PROVIDED DATA START

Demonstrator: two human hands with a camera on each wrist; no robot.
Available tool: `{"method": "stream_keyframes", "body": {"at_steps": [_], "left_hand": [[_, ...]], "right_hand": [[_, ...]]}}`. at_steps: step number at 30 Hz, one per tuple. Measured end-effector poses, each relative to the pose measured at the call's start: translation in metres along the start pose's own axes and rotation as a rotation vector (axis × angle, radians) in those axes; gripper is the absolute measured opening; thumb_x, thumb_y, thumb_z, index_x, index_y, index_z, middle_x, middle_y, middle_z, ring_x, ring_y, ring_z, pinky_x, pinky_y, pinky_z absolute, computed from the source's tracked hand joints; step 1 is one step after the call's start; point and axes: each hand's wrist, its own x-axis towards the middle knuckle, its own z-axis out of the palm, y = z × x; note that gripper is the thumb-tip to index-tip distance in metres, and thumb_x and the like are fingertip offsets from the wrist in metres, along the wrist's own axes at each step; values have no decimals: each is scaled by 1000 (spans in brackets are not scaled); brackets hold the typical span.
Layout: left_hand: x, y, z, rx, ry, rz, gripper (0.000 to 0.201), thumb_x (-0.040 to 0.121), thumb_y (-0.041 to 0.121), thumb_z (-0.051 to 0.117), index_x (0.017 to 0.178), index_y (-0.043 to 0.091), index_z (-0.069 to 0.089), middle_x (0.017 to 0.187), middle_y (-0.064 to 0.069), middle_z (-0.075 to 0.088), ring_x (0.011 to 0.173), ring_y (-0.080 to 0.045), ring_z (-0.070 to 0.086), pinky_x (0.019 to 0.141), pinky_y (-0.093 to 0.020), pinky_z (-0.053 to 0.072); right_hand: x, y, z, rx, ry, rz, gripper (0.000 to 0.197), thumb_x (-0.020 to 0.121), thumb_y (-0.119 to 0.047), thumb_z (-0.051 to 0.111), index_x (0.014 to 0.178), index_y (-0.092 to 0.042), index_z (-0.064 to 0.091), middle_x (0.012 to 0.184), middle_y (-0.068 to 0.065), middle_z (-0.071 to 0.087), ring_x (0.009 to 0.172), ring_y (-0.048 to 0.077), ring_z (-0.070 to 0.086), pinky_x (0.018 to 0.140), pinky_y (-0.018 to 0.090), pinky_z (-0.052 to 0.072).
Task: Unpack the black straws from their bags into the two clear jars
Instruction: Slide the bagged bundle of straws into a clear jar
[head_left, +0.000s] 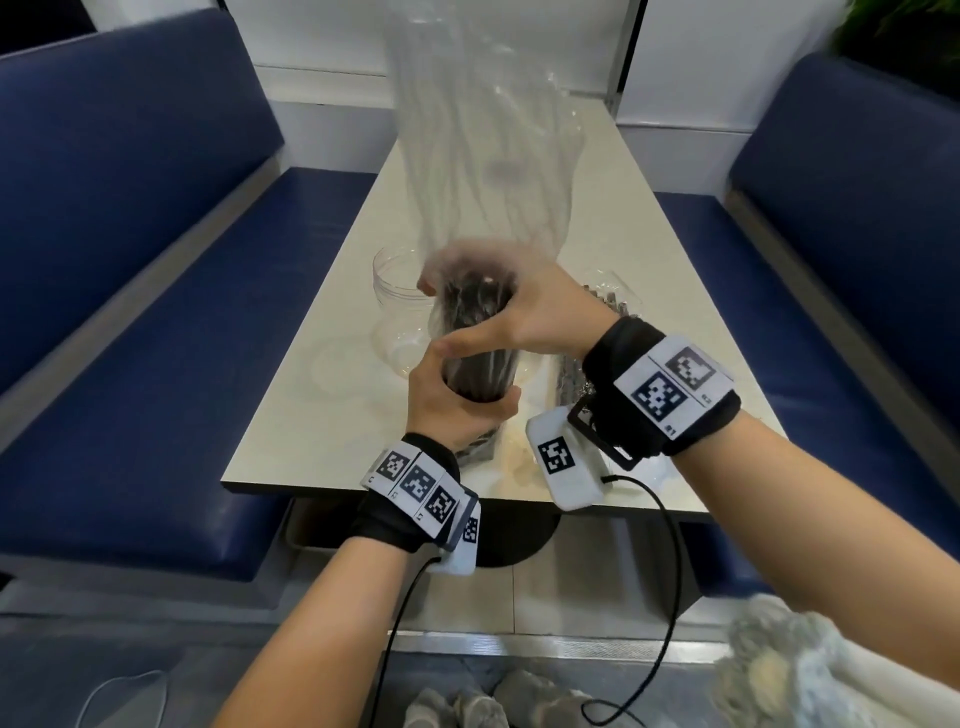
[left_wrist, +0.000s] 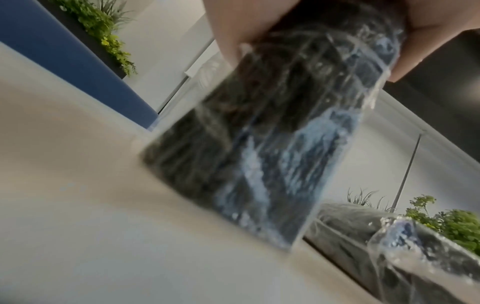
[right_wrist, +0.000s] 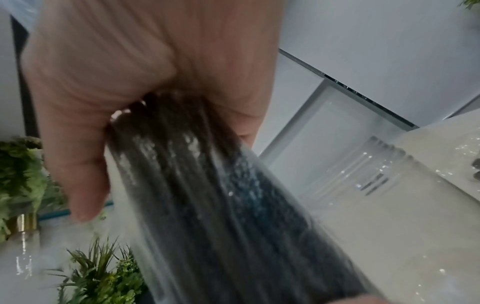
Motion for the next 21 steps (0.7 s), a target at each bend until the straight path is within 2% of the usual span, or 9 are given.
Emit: {"method": "stream_keyframes", "body": {"at_steps": [2, 5, 9, 10, 13, 14, 17, 20, 21], "left_hand": [[-3, -2, 0, 21, 5, -15, 68, 60, 12, 85, 118, 4, 52, 103, 0, 58, 102, -16, 58, 78, -22, 46], [-10, -5, -2, 54, 9, -3, 66, 61, 9, 84, 118, 9, 51, 101, 4, 57, 103, -14, 59, 80, -19, 44], [-13, 10, -5, -8, 54, 63, 76, 51, 14, 90, 111, 23, 44, 94, 22, 54, 87, 20, 55, 70, 3, 40], [-11, 13, -2, -35, 73, 70, 75, 51, 15, 91, 111, 20, 46, 95, 21, 55, 87, 20, 55, 69, 4, 40], [-8, 13, 6, -22, 110, 52, 62, 60, 16, 86, 114, 9, 54, 90, 12, 59, 90, -7, 62, 65, 4, 41], [-8, 11, 7, -8, 103, 43, 57, 62, 14, 84, 111, 11, 54, 86, 14, 57, 87, -10, 60, 62, 4, 41], [-13, -1, 8, 11, 71, 29, 56, 63, 8, 82, 104, 24, 47, 82, 21, 53, 84, -8, 56, 64, 4, 41], [-18, -4, 6, 15, 48, 25, 64, 59, 10, 86, 109, 23, 48, 92, 13, 57, 89, -6, 57, 75, -6, 47], [-18, -1, 4, 2, 53, 32, 68, 56, 13, 88, 109, 23, 47, 94, 13, 57, 87, -2, 58, 74, -4, 46]], "right_hand": [[-2, 3, 1, 1, -2, -2, 36, 61, -18, 77, 94, -22, 61, 96, -3, 65, 92, 11, 62, 87, 24, 50], [-2, 4, 0, -8, 7, -7, 35, 62, -17, 75, 93, -20, 61, 91, -5, 63, 87, 8, 60, 82, 19, 48], [-2, 4, 1, -6, 13, -17, 34, 61, -16, 75, 93, -19, 62, 89, -6, 63, 88, 8, 61, 84, 21, 50], [-2, 4, 2, -9, 17, -15, 35, 61, -17, 75, 94, -17, 63, 90, -4, 64, 89, 10, 62, 85, 23, 50], [-2, -1, 0, 2, 40, -5, 39, 60, -22, 78, 95, -15, 64, 95, 2, 67, 94, 17, 64, 87, 30, 52], [-2, -3, -2, 6, 50, -7, 40, 59, -24, 78, 95, -18, 62, 96, 2, 67, 96, 18, 65, 87, 31, 53], [-2, -7, -5, 12, 69, 12, 43, 57, -23, 80, 96, -20, 61, 96, -2, 66, 96, 18, 65, 88, 34, 53], [-6, -4, -5, -29, 60, 27, 42, 58, -20, 79, 96, -17, 62, 98, 4, 66, 96, 21, 64, 89, 38, 53], [-7, -2, -4, -41, 56, 35, 41, 60, -18, 79, 97, -16, 62, 98, 4, 66, 96, 20, 63, 89, 38, 53]]}}
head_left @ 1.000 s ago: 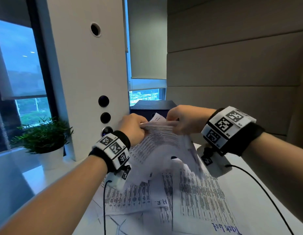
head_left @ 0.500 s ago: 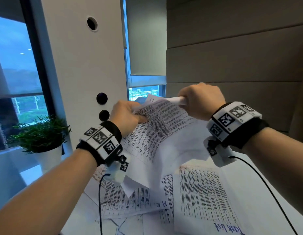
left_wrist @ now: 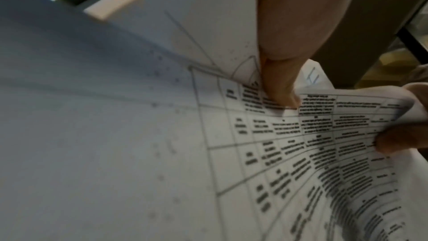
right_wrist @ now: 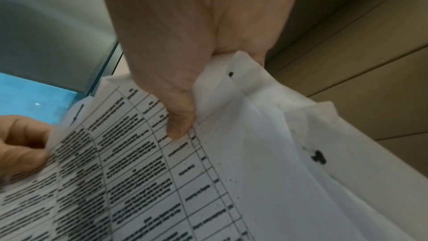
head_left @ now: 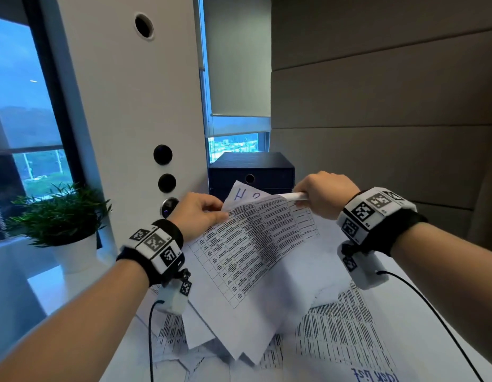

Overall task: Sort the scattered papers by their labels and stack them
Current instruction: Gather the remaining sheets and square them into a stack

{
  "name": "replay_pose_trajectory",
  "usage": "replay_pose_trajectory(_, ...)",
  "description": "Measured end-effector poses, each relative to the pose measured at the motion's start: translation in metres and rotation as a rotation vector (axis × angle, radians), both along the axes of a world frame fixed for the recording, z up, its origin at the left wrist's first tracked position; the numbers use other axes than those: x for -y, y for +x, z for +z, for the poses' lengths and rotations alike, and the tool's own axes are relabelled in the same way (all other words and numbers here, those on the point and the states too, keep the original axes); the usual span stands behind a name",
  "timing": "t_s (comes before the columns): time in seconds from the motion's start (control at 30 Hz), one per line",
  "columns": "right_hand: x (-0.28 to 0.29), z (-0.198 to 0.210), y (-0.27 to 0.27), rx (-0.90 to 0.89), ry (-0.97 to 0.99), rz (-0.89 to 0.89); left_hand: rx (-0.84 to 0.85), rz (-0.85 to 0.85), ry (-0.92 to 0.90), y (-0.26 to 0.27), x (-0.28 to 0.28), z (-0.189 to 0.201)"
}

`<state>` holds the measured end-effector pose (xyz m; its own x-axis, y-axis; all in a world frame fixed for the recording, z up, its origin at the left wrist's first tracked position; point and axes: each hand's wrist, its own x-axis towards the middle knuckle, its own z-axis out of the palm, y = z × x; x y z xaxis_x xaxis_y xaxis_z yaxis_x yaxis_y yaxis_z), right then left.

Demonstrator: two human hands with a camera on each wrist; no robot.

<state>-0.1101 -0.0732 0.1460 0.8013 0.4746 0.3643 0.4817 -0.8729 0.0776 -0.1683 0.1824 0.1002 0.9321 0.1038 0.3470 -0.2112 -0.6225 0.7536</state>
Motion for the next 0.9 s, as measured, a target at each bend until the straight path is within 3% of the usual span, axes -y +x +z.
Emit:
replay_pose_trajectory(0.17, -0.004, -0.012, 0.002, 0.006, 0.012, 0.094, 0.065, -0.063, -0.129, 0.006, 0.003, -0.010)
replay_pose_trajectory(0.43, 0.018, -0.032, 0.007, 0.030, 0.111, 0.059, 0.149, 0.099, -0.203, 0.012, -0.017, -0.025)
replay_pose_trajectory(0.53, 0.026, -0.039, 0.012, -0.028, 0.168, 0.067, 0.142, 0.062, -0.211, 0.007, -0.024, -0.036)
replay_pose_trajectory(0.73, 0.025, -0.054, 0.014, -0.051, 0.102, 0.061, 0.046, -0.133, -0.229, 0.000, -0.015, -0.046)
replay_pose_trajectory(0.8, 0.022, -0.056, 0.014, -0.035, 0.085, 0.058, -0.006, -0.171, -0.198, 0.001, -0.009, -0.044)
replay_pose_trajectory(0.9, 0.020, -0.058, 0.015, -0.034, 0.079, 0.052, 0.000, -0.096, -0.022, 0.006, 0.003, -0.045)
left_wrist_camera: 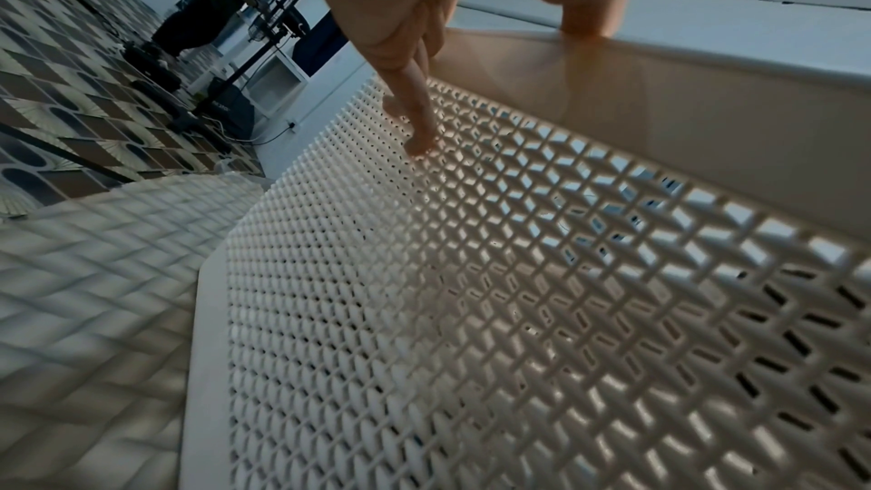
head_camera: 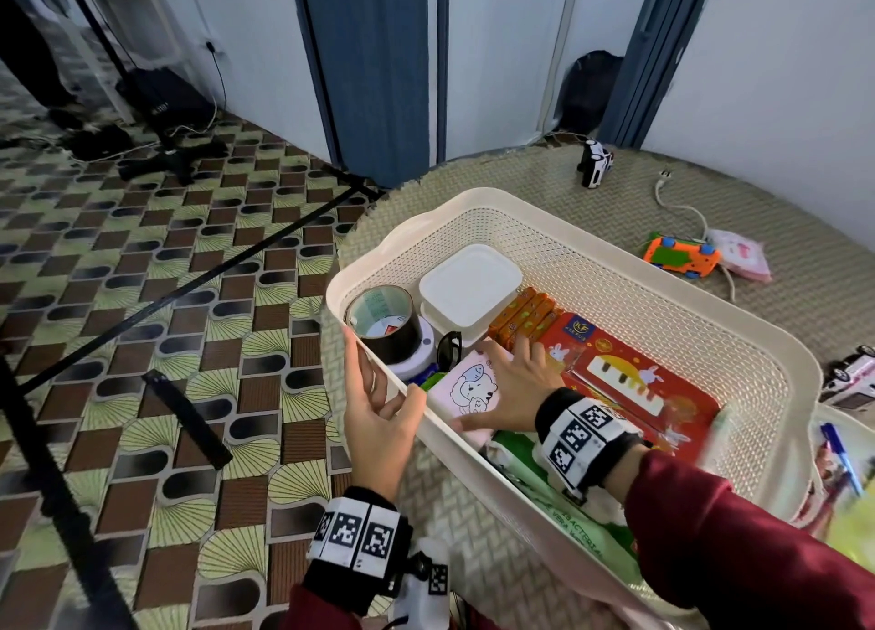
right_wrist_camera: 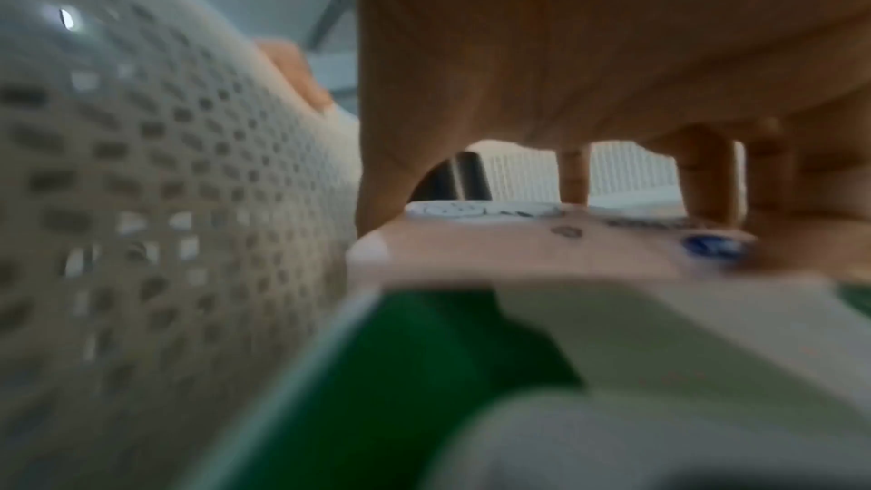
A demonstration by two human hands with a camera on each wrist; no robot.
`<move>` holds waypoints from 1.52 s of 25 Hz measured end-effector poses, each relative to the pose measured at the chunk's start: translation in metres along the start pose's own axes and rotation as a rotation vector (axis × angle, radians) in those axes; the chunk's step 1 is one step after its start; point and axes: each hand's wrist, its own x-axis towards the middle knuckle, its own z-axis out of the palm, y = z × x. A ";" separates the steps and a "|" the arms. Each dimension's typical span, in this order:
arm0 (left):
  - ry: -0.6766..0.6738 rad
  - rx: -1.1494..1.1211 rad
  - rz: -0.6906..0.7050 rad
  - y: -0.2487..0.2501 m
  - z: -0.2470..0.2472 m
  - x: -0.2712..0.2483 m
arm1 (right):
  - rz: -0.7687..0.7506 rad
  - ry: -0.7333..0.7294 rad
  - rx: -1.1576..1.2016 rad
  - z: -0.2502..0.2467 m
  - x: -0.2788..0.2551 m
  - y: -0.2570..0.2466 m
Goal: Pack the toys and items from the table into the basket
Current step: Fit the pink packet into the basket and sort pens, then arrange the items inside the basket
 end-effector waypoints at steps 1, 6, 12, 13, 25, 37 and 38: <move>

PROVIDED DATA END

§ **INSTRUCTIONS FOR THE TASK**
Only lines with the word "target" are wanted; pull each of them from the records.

§ **WRITTEN RESPONSE**
Motion for the next 21 steps (0.7 s), a target at each bend until the straight path is within 2% of the usual span, or 9 are given.
Motion for the next 0.9 s, as measured, a target at each bend until the straight path is within 3% of the usual span, axes -y +x +z.

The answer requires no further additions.